- John Henry Royster Farm
- U.S. National Register of Historic Places
- U.S. Historic district
- Nearest city: Bullock, North Carolina
- Coordinates: 36°30′33″N 78°33′09″W﻿ / ﻿36.5091°N 78.5525°W
- Area: 11 acres (4.5 ha)
- Built: 1860
- Architect: Holt, Jacob
- Architectural style: Greek Revival, Gothic Revival
- MPS: Granville County MPS
- NRHP reference No.: 88001260
- Added to NRHP: August 31, 1988

= John Henry Royster Farm =

Historic farm in North Carolina, United States

John Henry Royster Farm is a historic tobacco farm complex and national historic district located near Bullock, Granville County, North Carolina. The farmhouse was built about 1860, and is a two-story, heavy timber frame dwelling.
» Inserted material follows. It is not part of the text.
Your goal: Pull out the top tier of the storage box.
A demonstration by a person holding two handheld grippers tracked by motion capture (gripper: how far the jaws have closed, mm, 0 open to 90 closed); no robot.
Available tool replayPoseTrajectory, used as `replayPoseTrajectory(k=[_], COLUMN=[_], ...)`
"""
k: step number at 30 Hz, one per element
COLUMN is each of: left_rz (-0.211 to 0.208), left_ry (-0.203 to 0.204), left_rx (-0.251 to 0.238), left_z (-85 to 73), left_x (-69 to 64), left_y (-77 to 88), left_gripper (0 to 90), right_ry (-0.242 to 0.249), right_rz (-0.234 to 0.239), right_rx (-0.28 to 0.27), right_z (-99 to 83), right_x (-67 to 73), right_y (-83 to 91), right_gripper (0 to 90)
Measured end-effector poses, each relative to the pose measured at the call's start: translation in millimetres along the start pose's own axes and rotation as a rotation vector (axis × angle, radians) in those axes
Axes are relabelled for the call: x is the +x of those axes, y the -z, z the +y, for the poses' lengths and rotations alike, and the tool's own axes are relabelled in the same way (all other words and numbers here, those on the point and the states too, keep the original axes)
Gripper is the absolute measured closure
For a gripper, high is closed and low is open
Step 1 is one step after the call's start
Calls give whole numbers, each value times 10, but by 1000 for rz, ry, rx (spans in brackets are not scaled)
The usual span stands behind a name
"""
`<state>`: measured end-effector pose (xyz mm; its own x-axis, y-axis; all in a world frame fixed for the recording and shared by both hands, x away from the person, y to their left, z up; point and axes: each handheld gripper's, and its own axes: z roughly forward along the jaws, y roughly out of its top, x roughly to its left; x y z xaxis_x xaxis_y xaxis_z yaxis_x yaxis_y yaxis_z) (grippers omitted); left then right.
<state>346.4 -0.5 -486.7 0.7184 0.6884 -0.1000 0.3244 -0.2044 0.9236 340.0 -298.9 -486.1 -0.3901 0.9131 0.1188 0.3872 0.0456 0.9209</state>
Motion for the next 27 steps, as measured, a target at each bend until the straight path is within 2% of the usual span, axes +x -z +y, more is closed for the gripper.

It features Greek Revival and Gothic Revival style design elements patterned after regional architect Jacob W. Holt. Also on the property are the contributing garage, corn crib, shed, dairy, smokehouse, chicken house, brooder house, a square notched log striphouse, two-square-notched log tobacco barns, a metal-sheathed log tobacco barn and a frame packhouse.

It was listed on the National Register of Historic Places in 1988.